BEGIN Data excerpts

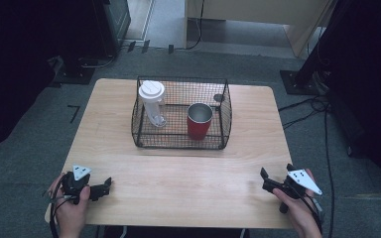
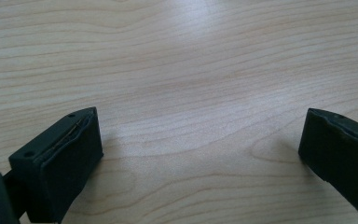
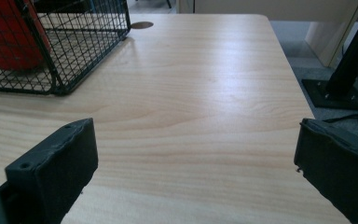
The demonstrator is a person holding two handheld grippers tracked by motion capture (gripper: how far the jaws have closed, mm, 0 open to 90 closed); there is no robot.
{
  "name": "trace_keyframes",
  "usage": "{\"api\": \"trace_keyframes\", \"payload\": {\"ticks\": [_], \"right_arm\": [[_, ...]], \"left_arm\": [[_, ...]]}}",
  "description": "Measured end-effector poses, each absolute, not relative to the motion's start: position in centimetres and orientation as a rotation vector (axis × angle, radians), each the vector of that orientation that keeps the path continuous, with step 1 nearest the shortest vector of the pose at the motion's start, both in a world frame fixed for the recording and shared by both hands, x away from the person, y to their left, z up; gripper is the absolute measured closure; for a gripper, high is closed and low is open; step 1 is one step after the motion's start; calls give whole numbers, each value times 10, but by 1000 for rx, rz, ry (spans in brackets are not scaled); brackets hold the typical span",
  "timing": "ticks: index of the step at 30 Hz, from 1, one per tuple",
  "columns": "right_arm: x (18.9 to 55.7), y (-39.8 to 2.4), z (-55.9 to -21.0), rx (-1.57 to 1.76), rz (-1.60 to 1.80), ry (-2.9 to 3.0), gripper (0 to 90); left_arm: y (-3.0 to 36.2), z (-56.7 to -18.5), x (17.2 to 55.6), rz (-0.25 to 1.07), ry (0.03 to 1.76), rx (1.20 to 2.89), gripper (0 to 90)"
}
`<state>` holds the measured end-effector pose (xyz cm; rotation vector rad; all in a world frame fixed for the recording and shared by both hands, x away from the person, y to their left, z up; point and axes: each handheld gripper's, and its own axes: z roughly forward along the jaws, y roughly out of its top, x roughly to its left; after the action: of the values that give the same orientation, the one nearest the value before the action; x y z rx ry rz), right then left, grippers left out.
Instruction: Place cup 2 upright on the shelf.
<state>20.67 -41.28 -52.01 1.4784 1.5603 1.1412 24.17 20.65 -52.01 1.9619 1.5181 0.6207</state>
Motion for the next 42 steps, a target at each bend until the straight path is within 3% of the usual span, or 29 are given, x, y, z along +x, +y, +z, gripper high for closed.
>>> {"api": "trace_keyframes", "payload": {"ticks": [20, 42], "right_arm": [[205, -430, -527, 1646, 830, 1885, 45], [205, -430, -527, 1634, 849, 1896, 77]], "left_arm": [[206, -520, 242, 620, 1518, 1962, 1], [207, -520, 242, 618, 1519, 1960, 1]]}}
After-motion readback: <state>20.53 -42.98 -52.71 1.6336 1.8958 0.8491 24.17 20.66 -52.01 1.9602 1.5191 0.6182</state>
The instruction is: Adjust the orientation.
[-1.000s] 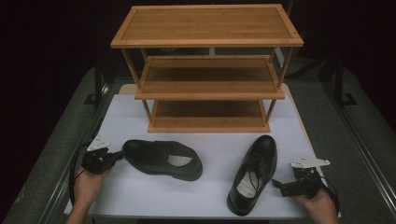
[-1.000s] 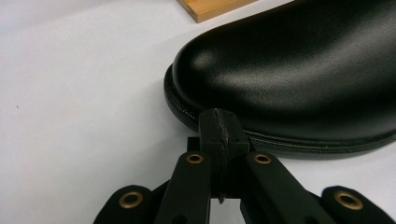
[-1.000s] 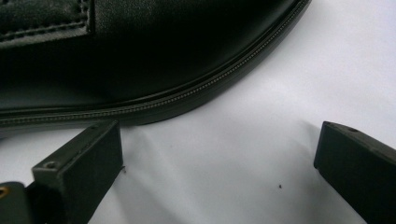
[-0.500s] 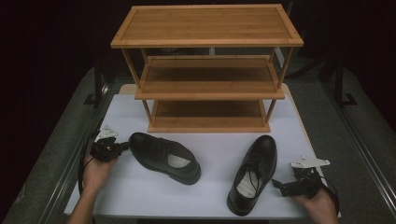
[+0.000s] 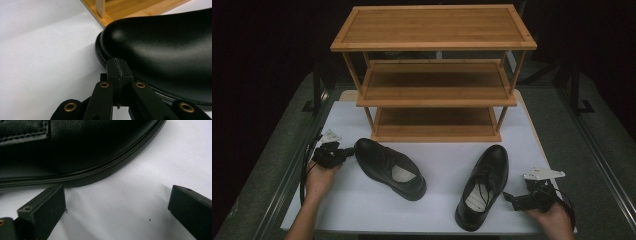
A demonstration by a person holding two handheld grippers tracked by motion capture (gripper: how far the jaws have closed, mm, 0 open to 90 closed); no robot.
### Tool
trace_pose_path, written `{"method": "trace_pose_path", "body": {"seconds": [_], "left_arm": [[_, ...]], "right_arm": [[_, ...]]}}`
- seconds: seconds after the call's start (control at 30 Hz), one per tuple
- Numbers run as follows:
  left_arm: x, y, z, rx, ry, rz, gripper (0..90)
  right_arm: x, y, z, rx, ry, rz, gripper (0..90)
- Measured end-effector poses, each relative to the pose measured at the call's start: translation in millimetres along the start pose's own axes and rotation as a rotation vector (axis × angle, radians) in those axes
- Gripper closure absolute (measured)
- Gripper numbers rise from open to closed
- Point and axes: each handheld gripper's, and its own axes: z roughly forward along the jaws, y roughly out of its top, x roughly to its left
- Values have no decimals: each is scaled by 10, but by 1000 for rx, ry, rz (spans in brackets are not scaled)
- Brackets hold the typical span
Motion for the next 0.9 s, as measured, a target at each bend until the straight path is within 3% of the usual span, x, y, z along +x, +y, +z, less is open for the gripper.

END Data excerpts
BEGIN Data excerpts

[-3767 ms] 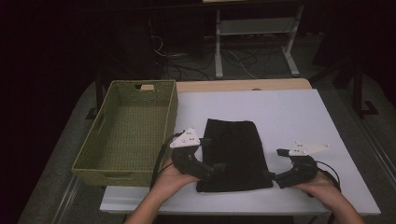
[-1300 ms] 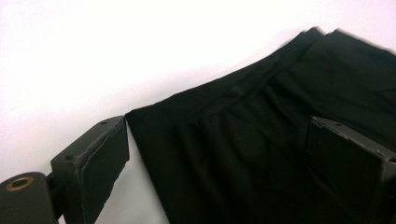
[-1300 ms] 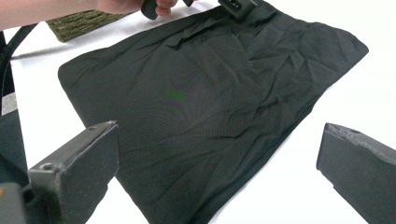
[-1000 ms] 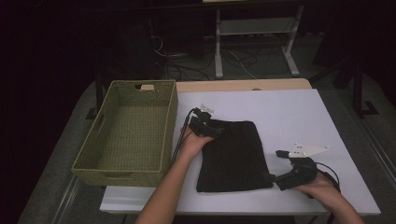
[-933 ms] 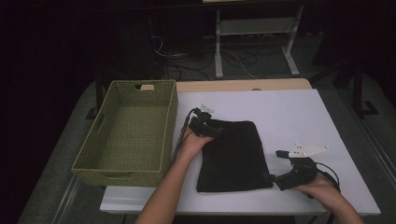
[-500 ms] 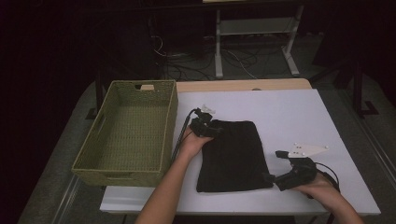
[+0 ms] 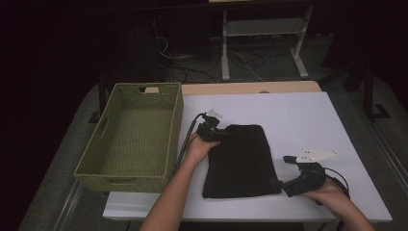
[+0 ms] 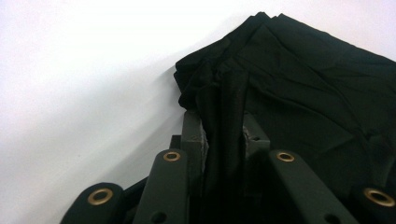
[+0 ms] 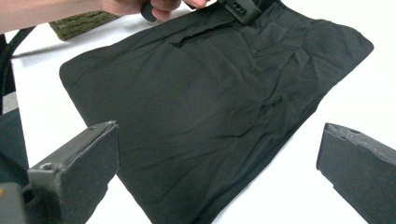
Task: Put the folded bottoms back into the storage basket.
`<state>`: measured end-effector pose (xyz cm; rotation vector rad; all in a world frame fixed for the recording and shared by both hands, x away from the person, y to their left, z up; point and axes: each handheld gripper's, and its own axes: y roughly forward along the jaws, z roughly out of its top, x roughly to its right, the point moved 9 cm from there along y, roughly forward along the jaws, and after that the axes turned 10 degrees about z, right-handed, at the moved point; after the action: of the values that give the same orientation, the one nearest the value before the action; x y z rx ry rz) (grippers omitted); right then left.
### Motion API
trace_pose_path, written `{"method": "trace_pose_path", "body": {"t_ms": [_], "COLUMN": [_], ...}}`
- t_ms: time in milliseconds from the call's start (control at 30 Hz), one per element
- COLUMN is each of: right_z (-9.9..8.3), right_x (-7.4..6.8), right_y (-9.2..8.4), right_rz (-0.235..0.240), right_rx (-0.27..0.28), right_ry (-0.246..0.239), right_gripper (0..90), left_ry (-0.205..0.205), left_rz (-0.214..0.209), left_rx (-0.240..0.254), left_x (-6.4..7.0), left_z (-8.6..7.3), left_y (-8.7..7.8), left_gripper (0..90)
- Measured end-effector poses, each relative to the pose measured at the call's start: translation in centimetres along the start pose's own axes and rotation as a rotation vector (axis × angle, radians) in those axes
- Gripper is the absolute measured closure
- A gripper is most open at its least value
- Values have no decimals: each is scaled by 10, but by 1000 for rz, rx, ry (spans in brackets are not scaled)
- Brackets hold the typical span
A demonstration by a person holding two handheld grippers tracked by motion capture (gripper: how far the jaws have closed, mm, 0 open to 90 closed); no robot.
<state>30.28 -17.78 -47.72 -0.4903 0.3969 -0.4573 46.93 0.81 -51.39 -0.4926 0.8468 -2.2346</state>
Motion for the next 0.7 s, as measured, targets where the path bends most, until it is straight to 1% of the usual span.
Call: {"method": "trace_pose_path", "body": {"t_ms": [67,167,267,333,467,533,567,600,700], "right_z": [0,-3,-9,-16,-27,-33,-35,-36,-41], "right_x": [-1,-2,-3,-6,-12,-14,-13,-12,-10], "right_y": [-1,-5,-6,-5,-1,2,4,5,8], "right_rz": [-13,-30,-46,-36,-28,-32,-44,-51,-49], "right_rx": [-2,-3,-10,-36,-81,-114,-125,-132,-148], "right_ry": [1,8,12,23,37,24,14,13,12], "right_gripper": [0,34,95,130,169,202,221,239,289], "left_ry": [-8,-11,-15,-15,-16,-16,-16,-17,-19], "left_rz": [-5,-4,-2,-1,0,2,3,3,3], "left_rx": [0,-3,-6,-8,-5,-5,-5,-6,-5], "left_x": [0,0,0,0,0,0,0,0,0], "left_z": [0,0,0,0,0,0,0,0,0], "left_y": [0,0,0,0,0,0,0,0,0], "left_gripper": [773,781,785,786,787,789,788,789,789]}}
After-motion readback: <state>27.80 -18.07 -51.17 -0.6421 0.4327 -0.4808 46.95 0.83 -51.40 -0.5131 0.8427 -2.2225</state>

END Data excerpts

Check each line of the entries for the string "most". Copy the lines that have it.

## Result of this task
- A gripper is most open at its least value
Motion for the next 0.7 s, as measured, targets where the path bends most, until it is straight to 1% of the usual span.

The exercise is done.